### Task to complete
What you return should be each line of the data containing the string "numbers".

# # # # # # #

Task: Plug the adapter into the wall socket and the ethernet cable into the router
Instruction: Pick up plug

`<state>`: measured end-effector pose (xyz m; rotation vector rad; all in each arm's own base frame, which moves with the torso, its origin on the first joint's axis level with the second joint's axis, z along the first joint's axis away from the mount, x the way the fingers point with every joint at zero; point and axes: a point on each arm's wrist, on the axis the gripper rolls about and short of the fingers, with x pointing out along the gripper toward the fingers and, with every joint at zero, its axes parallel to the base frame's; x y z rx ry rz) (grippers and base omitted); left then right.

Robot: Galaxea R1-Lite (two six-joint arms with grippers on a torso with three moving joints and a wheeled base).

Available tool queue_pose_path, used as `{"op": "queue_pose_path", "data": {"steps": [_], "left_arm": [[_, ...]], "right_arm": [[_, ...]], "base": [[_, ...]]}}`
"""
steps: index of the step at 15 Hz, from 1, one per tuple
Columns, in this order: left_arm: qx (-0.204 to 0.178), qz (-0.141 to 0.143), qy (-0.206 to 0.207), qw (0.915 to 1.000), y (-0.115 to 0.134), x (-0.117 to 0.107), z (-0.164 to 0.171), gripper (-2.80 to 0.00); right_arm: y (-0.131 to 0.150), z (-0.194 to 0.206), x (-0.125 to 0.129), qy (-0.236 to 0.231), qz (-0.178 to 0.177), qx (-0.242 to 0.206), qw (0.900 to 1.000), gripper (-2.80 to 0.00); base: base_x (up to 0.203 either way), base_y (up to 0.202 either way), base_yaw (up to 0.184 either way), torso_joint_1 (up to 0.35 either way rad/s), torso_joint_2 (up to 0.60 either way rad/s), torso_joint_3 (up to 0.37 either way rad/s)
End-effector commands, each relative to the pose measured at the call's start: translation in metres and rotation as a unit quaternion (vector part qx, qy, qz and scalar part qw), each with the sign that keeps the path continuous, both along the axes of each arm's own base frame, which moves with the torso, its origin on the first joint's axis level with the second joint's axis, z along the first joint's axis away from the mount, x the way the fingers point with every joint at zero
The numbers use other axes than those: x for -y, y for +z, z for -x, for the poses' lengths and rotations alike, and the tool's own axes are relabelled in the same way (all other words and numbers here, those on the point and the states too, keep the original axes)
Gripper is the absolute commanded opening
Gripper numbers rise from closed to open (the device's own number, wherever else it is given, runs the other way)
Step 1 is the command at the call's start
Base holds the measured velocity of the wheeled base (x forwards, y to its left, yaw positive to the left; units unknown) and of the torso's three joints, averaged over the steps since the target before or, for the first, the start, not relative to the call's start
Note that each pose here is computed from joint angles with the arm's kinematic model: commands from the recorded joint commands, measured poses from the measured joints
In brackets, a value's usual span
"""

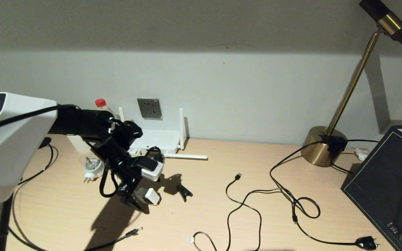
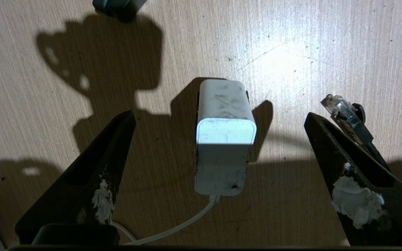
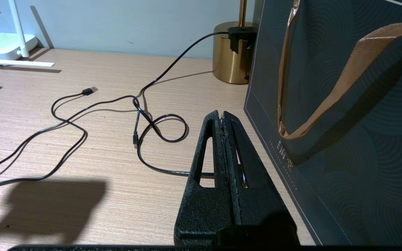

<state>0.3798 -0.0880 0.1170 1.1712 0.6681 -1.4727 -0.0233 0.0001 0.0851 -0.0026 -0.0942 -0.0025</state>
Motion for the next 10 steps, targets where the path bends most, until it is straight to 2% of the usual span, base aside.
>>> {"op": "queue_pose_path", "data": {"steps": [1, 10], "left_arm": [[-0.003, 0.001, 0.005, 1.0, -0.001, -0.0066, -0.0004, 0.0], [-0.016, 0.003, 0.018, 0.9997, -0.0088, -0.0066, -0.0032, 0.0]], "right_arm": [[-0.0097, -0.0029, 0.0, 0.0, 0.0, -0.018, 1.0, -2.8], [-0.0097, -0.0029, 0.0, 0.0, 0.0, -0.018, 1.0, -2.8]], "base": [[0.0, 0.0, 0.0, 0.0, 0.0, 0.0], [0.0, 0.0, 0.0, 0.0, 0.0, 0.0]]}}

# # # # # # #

### Response
The numbers use other axes than those: x for -y, y for +z, z for -x, for the poses' lengths and rotations alike, and the tool's own axes are relabelled in the same way (all other words and numbers here, those on the point and the states too, keep the original axes)
Gripper numbers rise from closed to open (the device's own number, wherever else it is given, runs the other way)

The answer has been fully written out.